The final possibility, which seems to be the right one, is: that's just how things are. There is a chain of explanations concerning things that happen in the universe, which ultimately reaches to the fundamental laws of nature and stops.

That's fine, as far as it goes. My nit-pick is that this isn't helpful. More importantly, it's not even consistent with other things that Sean has written in the past.

Way, way back in 2005, Sean wrote a passionate argument for string theory, which starts off with:

String theory, with all of its difficulties, is by far the most promising route to one of the most long-lasting and ambitious goals of natural science: a complete understanding of the microscopic laws of nature. In particular, it is by far the most promising way to reconcile gravity and quantum mechanics, the most important unsolved problem in fundamental physics.

He's made essentially the same argument many times since.

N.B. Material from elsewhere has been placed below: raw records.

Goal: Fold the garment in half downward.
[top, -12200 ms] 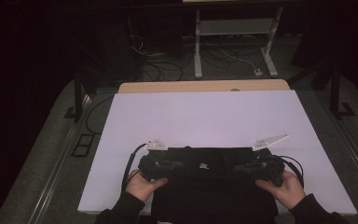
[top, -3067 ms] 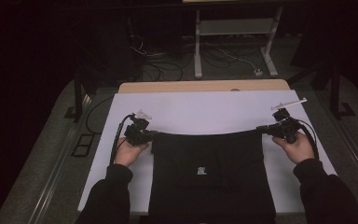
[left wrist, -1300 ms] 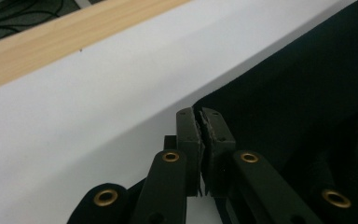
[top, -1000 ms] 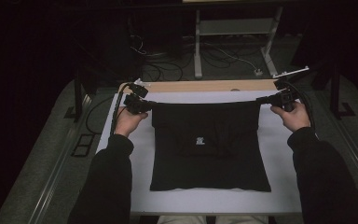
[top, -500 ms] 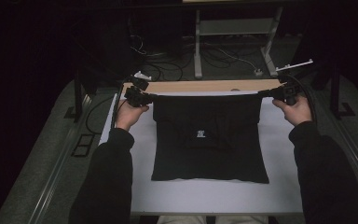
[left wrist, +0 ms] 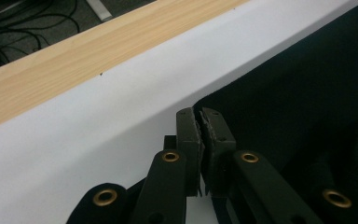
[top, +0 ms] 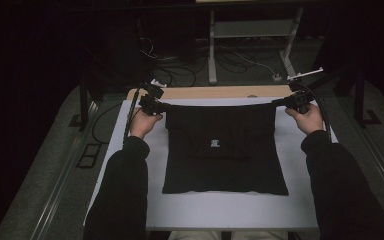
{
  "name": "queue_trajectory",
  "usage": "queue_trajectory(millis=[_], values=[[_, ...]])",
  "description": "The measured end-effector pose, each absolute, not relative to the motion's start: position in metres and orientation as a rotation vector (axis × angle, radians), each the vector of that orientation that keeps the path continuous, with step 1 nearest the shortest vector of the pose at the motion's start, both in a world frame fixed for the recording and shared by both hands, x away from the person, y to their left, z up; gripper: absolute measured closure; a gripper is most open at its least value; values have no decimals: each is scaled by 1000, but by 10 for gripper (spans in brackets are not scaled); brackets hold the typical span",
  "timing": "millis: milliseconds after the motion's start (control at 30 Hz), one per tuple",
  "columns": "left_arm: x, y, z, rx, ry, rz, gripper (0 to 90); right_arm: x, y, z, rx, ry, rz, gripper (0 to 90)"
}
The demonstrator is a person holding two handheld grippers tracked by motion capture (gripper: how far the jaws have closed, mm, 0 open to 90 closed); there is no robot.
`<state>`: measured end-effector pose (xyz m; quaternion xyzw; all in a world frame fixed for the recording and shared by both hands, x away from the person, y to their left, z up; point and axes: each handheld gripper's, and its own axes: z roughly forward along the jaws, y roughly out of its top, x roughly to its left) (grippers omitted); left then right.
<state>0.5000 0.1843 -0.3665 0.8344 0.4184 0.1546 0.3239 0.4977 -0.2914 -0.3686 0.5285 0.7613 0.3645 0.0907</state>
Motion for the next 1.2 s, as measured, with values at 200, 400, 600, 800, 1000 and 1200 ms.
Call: queue_trajectory(millis=[200,400,600,800,1000,1200], values=[[508,186,-379,2162,1160,342,848,506,-290,-380,1619,2265,1088,859],[513,186,-392,2100,1276,265,745,506,-291,-388,1652,2243,1060,741],[508,192,-393,2051,1267,282,461,503,-299,-390,1668,2206,1108,631],[504,196,-388,2031,1211,192,212,497,-305,-386,1664,2187,1141,402],[499,188,-384,2064,1141,125,88,492,-302,-380,1642,2187,1184,243],[496,182,-382,2063,1092,43,0,486,-295,-373,1583,2224,1162,0]])
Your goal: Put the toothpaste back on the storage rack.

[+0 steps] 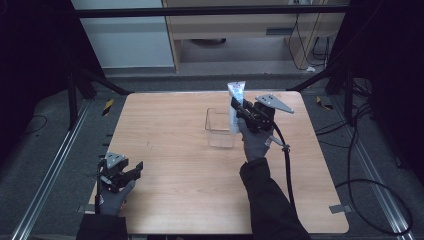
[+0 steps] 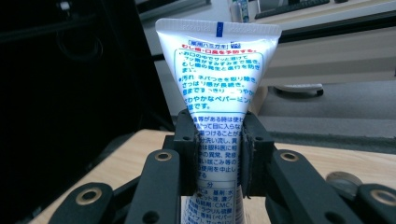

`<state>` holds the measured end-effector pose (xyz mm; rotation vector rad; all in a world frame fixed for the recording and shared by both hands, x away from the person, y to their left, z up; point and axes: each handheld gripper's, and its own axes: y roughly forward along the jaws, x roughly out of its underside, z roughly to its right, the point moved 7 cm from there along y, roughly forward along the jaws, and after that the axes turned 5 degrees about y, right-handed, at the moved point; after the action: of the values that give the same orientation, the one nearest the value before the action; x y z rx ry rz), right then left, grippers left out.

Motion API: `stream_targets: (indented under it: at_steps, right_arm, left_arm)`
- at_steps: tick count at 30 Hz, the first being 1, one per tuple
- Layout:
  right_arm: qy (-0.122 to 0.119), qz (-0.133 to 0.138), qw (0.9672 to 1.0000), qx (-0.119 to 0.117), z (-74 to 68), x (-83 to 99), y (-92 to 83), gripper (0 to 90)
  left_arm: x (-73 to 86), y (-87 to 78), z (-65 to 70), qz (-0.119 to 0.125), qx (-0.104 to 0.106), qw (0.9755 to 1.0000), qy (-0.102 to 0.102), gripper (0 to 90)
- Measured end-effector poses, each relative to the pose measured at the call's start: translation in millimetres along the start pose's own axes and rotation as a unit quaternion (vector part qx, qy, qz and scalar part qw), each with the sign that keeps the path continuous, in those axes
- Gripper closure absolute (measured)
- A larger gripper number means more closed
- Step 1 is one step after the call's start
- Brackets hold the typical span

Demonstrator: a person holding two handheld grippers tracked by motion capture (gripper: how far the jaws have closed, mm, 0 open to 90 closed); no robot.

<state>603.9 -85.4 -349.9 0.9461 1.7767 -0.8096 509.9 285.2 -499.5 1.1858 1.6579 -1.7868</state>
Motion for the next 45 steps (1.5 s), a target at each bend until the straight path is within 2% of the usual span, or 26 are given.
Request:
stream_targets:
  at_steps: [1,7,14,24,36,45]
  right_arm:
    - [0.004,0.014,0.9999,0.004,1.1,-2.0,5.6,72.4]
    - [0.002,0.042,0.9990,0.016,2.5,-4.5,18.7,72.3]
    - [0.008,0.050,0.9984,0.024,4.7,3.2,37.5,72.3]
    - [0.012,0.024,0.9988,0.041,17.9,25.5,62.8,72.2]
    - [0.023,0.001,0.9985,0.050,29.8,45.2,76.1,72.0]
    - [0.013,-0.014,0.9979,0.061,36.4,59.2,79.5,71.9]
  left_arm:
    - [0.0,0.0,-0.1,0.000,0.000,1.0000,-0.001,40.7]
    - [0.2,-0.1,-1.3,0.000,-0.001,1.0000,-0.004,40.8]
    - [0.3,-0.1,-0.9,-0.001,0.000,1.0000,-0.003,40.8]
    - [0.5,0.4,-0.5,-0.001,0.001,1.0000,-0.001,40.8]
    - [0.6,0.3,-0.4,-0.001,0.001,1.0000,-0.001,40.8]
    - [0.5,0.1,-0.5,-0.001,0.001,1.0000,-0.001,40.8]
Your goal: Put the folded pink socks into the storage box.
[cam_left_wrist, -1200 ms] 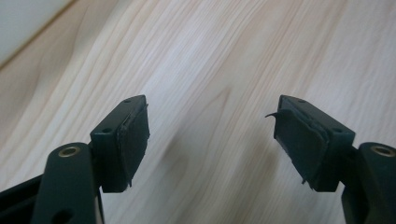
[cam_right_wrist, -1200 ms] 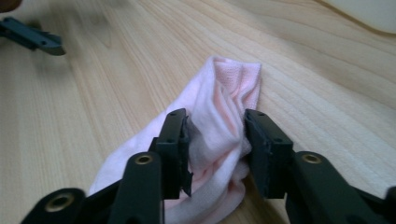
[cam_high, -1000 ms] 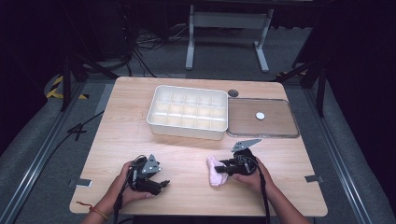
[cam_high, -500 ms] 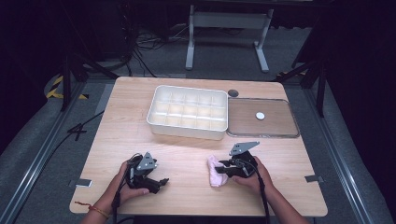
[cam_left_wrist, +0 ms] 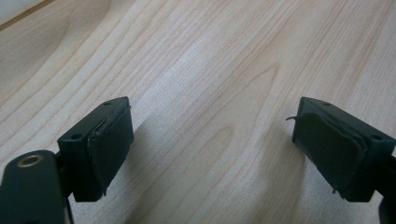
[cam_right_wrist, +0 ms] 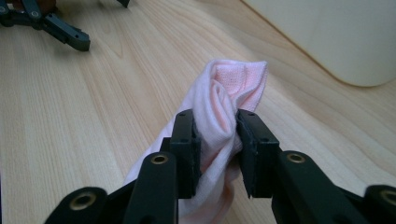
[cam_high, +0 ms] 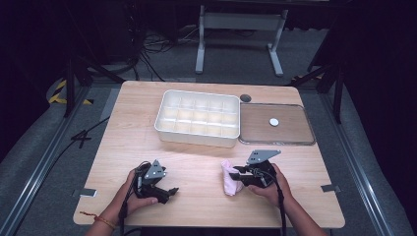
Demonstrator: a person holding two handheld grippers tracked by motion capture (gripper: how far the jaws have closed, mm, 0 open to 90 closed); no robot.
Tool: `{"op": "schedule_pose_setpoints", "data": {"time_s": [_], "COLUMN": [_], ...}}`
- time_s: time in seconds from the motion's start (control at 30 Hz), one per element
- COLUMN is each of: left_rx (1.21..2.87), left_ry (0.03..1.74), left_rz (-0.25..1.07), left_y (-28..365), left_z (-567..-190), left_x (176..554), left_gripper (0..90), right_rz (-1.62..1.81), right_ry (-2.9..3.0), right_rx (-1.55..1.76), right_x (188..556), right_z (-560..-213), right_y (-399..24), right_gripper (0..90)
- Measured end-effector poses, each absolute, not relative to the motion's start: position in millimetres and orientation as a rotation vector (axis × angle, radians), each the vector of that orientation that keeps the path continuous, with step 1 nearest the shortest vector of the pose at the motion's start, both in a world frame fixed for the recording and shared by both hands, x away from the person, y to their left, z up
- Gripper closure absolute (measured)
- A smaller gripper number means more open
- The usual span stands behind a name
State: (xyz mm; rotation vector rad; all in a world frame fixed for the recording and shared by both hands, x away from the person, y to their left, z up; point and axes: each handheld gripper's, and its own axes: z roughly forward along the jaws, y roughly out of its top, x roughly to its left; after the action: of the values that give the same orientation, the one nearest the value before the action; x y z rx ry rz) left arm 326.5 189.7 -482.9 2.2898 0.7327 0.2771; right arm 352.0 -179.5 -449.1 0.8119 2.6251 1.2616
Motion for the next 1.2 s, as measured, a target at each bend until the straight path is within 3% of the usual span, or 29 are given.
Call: {"op": "schedule_pose_setpoints", "data": {"time_s": [1.2], "left_rx": [2.281], "left_ry": [0.744], "left_rz": [0.268], "left_y": [188], "left_z": [-484], "left_x": [327], "left_gripper": [11.9], "right_rz": [1.326], "right_ry": [2.365], "right_rx": [0.784], "right_x": [343], "right_z": [-413], "right_y": [-213], "right_gripper": [70.1]}}
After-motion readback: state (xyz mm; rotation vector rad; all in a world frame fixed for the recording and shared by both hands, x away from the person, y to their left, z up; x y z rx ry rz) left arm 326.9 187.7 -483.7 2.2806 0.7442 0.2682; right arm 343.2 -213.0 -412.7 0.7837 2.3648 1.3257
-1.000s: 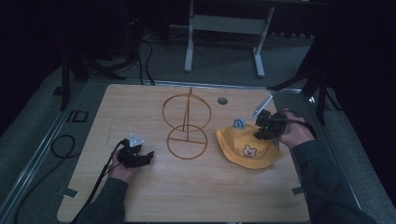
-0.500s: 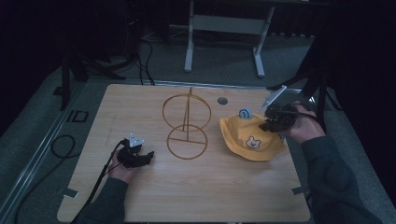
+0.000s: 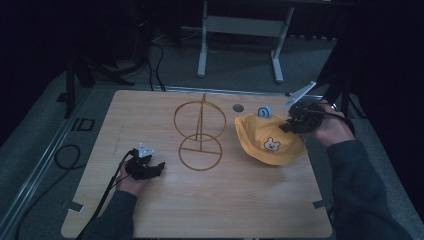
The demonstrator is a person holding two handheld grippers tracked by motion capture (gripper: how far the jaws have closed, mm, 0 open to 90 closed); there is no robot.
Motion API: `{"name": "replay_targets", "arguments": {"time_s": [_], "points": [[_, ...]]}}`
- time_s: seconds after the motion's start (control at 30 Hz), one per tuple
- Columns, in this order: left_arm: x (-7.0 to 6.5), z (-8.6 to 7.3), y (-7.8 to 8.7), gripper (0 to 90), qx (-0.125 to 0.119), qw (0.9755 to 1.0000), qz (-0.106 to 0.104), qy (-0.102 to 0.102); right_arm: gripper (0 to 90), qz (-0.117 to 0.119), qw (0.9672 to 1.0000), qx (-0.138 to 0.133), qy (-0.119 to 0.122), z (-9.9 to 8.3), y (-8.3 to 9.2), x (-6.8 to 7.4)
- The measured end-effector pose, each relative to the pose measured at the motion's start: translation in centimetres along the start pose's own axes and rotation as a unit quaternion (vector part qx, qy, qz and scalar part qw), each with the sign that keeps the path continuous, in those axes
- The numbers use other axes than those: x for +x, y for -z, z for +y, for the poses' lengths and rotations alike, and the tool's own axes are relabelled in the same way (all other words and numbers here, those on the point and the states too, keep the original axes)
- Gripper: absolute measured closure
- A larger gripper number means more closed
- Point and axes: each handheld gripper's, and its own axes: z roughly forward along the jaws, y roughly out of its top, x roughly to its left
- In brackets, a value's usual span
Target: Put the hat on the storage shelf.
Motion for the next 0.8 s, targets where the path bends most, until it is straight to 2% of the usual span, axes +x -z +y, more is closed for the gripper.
{"name": "replay_targets", "arguments": {"time_s": [0.43,0.57,0.8], "points": [[0.0,0.0,0.0,38.6,0.001,1.0000,-0.001,-0.001,81.1,0.004,0.9994,-0.033,-0.005,1.1,1.2,-0.6],[0.0,0.0,0.0,38.6,0.001,1.0000,-0.001,-0.001,81.3,0.008,0.9986,-0.052,-0.009,1.5,1.9,-0.7],[0.0,0.0,0.0,38.6,0.001,1.0000,-0.001,-0.001,81.6,0.009,0.9978,-0.066,-0.005,2.2,2.7,-0.7]]}}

We need string theory, he argues (as do many others), because general relativity and quantum mechanics do not play well together. They work on completely different theoretical bases, and string theory may be the best hope of bringing them together into a single theoretical framework.

My question is, if "that's just the way it is" is sufficient to cut off inquiry into fundamental questions of natural law before the level where Davies wants to operate, why isn't it also sufficient to cut off inquiry before you get to string theory? Why do general relativity and quantum mechanics have such different bases? That's just the way it is. Drive home safely.

Sean's response is very well-written, and presented with great conviction. It is not, however, a useful principle for deciding what questions are open to scientific inquiry. Unless I missed a memo over the holiday weekend, and Sean is now the ultimate arbiter of what is and is not science (and wouldn't that make Peter Woit and Lubos Motl both froth at the mouth...).

If we're going to say that there are certain questions about which science can't say anything meaningful, and thus head off Paul Davies's arguments about emergent natural laws and consciousness, we need some more useful way to make a determination of what science can and can't talk about. I wish I had one to offer, but I'm not even willing to offer myself in Sean's place as the Ultimate Arbiter-- I have a book to write.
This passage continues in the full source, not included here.